Exercise ▸
The reply should consist of the full listing, written out exactly.

Collected data ▸
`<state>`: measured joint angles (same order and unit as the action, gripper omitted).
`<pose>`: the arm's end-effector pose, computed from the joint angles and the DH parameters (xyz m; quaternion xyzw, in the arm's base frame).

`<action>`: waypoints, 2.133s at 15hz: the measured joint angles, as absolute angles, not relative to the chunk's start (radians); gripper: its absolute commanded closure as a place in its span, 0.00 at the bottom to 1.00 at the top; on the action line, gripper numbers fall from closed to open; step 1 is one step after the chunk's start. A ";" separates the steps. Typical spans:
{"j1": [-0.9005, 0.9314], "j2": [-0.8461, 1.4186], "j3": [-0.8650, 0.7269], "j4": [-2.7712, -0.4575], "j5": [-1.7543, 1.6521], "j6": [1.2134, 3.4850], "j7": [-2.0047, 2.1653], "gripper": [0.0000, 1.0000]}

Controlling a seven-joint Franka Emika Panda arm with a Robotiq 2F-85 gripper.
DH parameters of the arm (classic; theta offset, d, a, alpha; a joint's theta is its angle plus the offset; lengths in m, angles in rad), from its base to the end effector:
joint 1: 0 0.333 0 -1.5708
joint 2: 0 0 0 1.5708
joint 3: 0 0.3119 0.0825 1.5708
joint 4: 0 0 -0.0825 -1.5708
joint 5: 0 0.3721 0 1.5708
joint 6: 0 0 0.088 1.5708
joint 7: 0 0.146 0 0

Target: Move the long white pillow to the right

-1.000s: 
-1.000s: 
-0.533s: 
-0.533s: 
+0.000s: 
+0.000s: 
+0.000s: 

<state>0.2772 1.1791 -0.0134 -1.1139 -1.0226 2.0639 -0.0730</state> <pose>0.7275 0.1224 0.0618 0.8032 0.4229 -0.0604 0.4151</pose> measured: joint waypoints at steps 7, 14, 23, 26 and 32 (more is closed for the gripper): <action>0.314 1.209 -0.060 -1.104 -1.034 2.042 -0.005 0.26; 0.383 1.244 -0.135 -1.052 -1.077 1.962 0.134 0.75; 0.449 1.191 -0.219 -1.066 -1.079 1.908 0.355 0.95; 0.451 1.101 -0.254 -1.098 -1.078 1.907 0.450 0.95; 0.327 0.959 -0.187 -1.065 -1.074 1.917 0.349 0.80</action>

Output below ▸
`<state>`: measured joint angles (same order and unit as the action, gripper omitted).
`<pose>`: the arm's end-effector pose, computed from the joint angles and the DH parameters (xyz m; quaternion xyzw, in the arm's base frame).

`<action>`: waypoints, 2.133s at 15hz: the measured joint angles, as absolute angles, not relative to the chunk's start (radians); gripper: its absolute commanded closure as a place in its span, 0.00 at the bottom to 1.00 at the top; on the action line, gripper numbers fall from closed to open; step 1 is one step after the chunk's start. A ";" separates the steps. Typical spans:
{"j1": [-0.9005, 0.9314], "j2": [-0.8461, 1.4186], "j3": [-0.8650, 0.7269], "j4": [-2.7712, -0.4575], "j5": [-1.7543, 1.6521], "j6": [1.2134, 3.4850], "j7": [-2.0047, 2.1653], "gripper": [0.0000, 1.0000]}

Controlling a seven-joint Franka Emika Panda arm with a Robotiq 2F-85 gripper.
DH parameters of the arm (classic; theta offset, d, a, alpha; a joint's theta is its angle plus the offset; lengths in m, angles in rad), from its base to the end effector:
joint 1: 0 0.333 0 -1.5708
joint 2: 0 0 0 1.5708
joint 3: 0 0.3119 0.0825 1.5708
joint 4: 0 0 -0.0825 -1.5708
joint 5: 0 0.3721 0 1.5708
joint 6: 0 0 0.088 1.5708
joint 7: 0 0.146 0 0

Target: Move the long white pillow to the right

-1.000s: 
-1.000s: 
-0.533s: 
-0.533s: 
+0.000s: 
+0.000s: 
+0.000s: 

<state>0.2772 1.1791 -0.0134 -1.1139 -1.0226 2.0639 -0.0730</state> <pose>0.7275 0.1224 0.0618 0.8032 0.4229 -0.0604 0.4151</pose> measured: joint waypoints at steps 7, 14, 23, 26 and 32 (more is closed for the gripper): <action>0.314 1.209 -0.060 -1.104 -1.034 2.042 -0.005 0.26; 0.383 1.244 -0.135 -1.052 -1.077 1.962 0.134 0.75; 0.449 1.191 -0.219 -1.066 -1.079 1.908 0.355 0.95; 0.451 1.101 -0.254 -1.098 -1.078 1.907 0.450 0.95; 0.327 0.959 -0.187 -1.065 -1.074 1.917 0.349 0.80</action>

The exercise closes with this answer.